» Material for the task
+===+
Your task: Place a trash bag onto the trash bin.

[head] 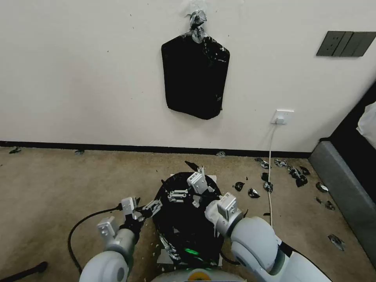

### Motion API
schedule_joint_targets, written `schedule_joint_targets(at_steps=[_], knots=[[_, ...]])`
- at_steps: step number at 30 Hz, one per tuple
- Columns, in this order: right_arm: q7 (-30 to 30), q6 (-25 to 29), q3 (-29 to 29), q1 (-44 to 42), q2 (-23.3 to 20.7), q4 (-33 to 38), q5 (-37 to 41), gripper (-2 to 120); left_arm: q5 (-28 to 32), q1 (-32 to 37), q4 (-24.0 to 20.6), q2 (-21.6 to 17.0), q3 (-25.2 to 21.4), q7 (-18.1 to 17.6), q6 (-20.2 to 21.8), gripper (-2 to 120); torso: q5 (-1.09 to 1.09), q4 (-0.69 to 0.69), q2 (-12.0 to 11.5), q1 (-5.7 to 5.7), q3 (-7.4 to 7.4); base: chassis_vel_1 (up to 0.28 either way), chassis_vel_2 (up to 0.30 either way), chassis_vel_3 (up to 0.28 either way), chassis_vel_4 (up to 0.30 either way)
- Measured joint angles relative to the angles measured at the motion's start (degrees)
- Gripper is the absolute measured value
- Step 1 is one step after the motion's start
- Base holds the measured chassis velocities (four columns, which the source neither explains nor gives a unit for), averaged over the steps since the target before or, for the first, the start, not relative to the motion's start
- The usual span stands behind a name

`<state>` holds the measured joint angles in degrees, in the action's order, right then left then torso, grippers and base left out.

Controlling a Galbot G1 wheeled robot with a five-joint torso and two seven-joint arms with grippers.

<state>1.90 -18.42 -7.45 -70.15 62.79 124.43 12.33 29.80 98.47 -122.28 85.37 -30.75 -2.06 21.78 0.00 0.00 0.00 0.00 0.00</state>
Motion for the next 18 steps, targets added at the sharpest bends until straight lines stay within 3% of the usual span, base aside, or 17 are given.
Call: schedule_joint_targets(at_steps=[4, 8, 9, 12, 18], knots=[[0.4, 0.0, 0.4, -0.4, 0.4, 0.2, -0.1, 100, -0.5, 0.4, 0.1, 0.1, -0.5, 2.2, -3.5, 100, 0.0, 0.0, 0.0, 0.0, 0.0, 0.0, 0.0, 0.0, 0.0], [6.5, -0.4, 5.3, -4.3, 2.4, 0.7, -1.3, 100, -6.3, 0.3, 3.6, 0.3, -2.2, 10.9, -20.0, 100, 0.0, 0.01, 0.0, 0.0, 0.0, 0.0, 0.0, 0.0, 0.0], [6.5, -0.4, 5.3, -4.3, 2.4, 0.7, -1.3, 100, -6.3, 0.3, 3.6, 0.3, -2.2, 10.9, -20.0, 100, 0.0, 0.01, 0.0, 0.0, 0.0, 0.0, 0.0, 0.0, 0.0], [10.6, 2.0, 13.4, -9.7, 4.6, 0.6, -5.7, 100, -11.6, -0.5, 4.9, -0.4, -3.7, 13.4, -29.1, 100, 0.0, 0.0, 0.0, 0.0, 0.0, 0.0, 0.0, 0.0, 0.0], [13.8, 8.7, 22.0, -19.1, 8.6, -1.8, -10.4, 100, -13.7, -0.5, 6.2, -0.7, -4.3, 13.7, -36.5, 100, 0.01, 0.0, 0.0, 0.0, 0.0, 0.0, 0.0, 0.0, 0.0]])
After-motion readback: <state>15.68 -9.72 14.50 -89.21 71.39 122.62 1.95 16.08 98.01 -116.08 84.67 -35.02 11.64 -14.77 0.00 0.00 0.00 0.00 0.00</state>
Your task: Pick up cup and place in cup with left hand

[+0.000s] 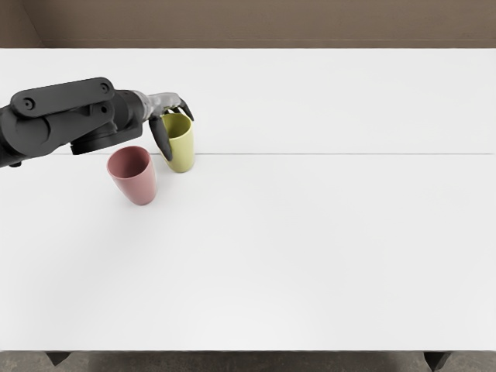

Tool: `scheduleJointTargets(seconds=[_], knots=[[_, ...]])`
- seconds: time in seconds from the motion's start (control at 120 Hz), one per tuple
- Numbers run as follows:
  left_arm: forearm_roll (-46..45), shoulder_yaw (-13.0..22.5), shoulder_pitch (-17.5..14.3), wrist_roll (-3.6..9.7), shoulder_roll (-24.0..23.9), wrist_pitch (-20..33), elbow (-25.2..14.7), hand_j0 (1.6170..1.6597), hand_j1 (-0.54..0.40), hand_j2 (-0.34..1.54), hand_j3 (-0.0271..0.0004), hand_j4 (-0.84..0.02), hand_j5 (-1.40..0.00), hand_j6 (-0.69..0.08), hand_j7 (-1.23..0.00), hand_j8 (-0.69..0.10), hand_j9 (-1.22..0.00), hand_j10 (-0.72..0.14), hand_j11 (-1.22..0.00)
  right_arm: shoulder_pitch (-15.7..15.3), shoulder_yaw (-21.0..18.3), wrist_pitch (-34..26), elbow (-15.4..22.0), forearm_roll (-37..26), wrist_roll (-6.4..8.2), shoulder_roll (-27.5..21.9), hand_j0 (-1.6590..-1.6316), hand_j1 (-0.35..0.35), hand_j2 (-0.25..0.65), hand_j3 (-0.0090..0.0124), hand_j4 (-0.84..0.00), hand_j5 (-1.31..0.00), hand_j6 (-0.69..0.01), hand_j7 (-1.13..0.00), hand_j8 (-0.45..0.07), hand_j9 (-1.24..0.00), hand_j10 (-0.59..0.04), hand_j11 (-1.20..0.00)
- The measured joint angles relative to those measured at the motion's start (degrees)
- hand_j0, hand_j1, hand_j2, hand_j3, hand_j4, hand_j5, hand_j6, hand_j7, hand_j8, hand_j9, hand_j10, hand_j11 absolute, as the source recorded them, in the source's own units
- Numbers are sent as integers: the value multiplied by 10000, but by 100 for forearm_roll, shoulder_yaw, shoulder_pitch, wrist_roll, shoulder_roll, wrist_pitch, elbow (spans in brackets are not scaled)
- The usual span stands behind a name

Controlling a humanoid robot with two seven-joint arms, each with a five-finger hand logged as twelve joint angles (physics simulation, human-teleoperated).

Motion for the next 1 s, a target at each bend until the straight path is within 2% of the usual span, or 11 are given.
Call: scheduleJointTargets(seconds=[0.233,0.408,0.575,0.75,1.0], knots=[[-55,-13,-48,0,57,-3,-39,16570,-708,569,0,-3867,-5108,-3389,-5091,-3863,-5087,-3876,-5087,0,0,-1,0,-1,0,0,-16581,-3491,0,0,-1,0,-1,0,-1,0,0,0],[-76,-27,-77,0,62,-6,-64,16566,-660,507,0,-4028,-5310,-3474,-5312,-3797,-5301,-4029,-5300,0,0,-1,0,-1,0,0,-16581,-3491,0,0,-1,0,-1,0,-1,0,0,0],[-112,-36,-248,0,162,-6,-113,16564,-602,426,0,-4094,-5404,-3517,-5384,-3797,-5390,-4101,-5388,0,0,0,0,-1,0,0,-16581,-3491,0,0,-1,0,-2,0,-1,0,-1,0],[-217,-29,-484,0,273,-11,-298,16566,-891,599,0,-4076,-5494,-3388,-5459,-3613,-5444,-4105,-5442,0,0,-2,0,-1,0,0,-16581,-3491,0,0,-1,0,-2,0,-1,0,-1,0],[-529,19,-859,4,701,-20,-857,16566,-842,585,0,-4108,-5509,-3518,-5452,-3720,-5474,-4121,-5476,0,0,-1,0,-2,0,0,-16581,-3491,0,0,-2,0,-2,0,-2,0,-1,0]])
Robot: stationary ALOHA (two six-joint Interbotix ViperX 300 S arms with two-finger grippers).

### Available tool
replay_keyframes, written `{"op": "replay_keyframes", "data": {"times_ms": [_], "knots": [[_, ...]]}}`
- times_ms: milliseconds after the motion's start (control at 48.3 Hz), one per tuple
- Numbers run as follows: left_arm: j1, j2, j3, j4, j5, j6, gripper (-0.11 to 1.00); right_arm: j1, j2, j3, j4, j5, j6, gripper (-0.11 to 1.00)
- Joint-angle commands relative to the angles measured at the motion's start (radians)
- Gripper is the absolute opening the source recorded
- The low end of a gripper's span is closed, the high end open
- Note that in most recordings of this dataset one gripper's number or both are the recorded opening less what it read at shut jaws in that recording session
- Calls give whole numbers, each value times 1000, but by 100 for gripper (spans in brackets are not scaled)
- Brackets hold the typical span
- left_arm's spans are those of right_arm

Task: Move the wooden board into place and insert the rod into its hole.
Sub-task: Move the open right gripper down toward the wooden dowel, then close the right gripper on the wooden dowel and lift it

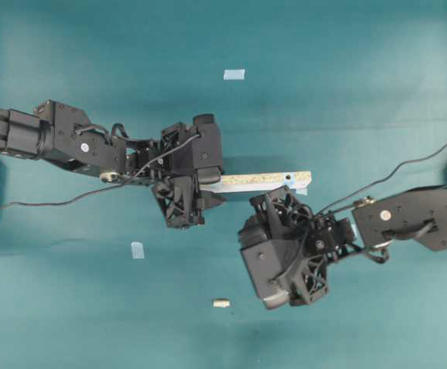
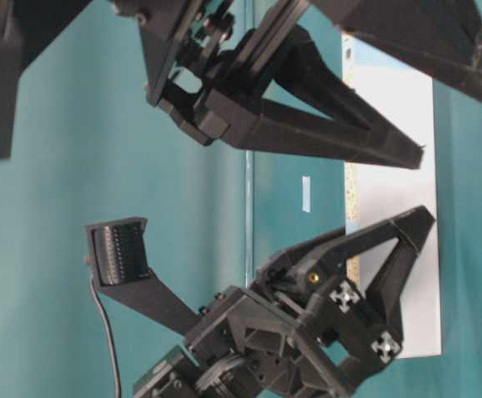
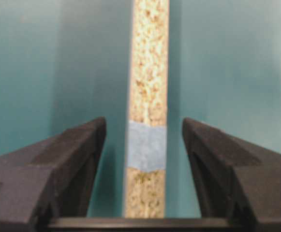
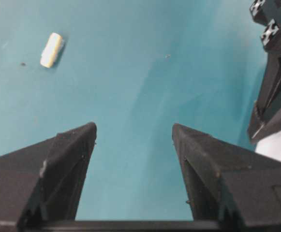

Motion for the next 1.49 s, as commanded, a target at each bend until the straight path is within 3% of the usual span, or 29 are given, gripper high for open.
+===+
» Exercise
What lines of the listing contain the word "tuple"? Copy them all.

» Task result
- at_steps: step number at 30 Hz, one per tuple
- seconds: time in seconds from the motion's start (control at 120 Hz), one per tuple
- times_ms: milliseconds after the motion's start (control at 48.3 Hz), one per tuple

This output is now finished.